You'll cut your injury risk long-term.
While the softer surface provided by a treadmill does result in less impact on your bones and connective tissues, this isn't entirely a good thing, experts say. Theoretically, it could result in a lower injury risk (especially if you have less-than-perfect running form), but less impact also means that running won't stimulate quite as much bone growth, which, over time, could also result in injury, Geisel says. (Fun fact: It takes about 1/10 the force required to break a bone to trigger bone formation and growth.) Not to mention, if you have less-than-perfect running form and end up hovering too close to the console or holding on to the rails, you can also set yourself up injury, he says.
(Disclaimer: Of course, it's also important to consider what's going on outside your window when considering the risk of outdoor running. Rocky terrain, ice, snow, and rain can all increase the risk of slips, sprains, and falls, Silverman says. When running in the still-wintry weather, consider fixing cleats like Yaktrax Pro or Petzl Spiky Plus to your shoes. More on that here: How to Prevent the Most Common Running Injuries)

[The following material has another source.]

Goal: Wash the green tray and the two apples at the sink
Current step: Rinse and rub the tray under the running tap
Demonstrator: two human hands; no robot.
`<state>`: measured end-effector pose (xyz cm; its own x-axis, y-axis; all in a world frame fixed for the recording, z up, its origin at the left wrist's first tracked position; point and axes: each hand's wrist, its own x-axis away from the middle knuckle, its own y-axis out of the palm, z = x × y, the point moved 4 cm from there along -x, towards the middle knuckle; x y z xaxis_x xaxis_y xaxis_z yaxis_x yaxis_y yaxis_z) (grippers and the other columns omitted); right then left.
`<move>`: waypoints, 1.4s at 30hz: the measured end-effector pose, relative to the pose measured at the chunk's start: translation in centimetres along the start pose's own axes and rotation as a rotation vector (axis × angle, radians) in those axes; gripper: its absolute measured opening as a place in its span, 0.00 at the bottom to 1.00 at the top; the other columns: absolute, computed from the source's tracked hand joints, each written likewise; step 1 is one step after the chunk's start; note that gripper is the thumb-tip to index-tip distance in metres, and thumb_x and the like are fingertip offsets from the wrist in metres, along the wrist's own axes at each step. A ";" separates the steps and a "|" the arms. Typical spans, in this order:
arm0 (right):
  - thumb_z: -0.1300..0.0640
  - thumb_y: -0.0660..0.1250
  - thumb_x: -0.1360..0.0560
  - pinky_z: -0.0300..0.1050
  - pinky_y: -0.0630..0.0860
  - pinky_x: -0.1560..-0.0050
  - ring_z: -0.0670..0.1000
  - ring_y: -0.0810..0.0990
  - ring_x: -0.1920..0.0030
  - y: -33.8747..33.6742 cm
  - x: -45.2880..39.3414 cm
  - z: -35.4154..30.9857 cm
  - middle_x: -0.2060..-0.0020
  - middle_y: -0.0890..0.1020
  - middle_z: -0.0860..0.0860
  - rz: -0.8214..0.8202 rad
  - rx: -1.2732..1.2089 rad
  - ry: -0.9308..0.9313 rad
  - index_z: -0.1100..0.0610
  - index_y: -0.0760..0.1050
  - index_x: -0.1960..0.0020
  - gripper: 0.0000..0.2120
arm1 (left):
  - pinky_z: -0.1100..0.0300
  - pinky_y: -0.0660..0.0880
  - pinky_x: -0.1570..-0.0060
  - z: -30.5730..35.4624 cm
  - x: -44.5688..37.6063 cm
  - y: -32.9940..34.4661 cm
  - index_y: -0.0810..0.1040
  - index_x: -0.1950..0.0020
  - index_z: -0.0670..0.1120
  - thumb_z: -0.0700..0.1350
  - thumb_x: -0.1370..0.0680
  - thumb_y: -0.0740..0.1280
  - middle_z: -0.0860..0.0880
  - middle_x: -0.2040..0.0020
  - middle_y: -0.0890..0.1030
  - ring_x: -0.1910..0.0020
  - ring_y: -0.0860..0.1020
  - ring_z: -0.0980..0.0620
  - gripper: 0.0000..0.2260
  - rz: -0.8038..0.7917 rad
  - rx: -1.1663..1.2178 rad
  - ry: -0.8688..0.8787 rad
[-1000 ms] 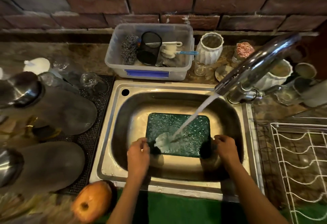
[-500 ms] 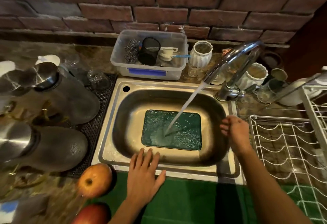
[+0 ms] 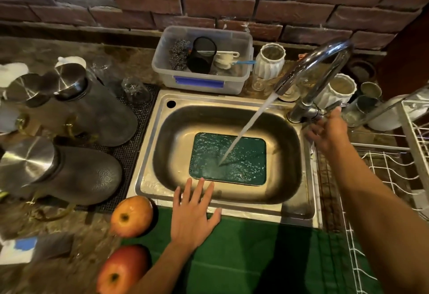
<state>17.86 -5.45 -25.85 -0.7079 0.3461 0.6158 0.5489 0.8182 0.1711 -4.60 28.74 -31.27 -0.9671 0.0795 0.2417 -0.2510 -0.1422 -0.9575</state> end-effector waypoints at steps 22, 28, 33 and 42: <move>0.36 0.46 0.18 0.48 0.63 0.26 0.53 0.72 0.30 1.0 -1.1 -1.4 0.27 0.72 0.54 -0.009 -0.025 0.037 0.54 0.65 0.25 0.31 | 0.41 0.64 0.30 0.0 0.0 0.1 0.66 0.23 0.53 0.65 0.22 0.59 0.50 0.25 0.71 0.26 0.68 0.42 0.31 0.058 0.030 0.031; 0.35 0.50 0.19 0.48 0.70 0.33 0.52 0.78 0.37 0.8 -1.6 -1.3 0.34 0.78 0.53 0.039 -0.058 0.026 0.53 0.67 0.27 0.30 | 0.41 0.64 0.30 0.1 0.0 0.0 0.66 0.23 0.52 0.64 0.22 0.59 0.50 0.25 0.72 0.26 0.68 0.43 0.30 0.052 0.030 0.032; 0.32 0.54 0.22 0.43 0.80 0.54 0.50 0.83 0.43 0.7 -2.1 -1.1 0.39 0.83 0.53 0.105 -0.073 0.011 0.53 0.70 0.30 0.31 | 0.41 0.64 0.30 0.1 0.0 0.1 0.67 0.23 0.52 0.64 0.22 0.59 0.50 0.26 0.72 0.27 0.69 0.43 0.30 0.048 0.029 0.032; 0.40 0.62 0.20 0.40 0.81 0.65 0.47 0.85 0.56 1.2 -2.2 -1.3 0.46 0.83 0.50 0.195 -0.182 -0.086 0.56 0.69 0.31 0.25 | 0.41 0.64 0.30 0.1 -0.1 0.2 0.67 0.23 0.53 0.64 0.22 0.59 0.51 0.25 0.71 0.26 0.68 0.44 0.30 0.044 0.044 0.030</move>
<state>20.61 -5.81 -26.00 -0.6116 0.5331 0.5846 0.7439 0.6389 0.1957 -4.55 28.63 -31.45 -0.9756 0.1022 0.1944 -0.2109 -0.1889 -0.9591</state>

You'll be better prepared for your race.
When it comes to actually training for a race, this is yet another way that running outdoors trumps the treadmill. "You want to practice and prepare your body for what it is going to face on race day," Geisel says. And unless you're participating in an indoor triathlon, that means you need to head outside. Ideally, you should run part, if not all, of your race's course during training, Silverman says.
You'll have more energy.
There's no contest here. Research from the University of Exeter in the U.K. shows that when people run outdoors, they enjoy a significantly greater energy boost and drop in tension, anger, and depression compared to when they run indoors.
"When you run outside, there are typically changes in scenery, changes in direction, and a sense of exploration. You lose that when you take it indoors and complete your workout by running in place," Geisel says.
You'll improve your heart health.
As long as you're running at the same level of exertion (think: that 1 percent incline), your heart stands to get just as much out of your running workout, whether you're inside or out. But the added mood boost that you get from running outside (plus the vitamin D!) can actually improve your heart health over the long term, says Regina Druz, M.D., F.A.C.C., a cardiologist with the Integrative Cardiology Center of Long Island.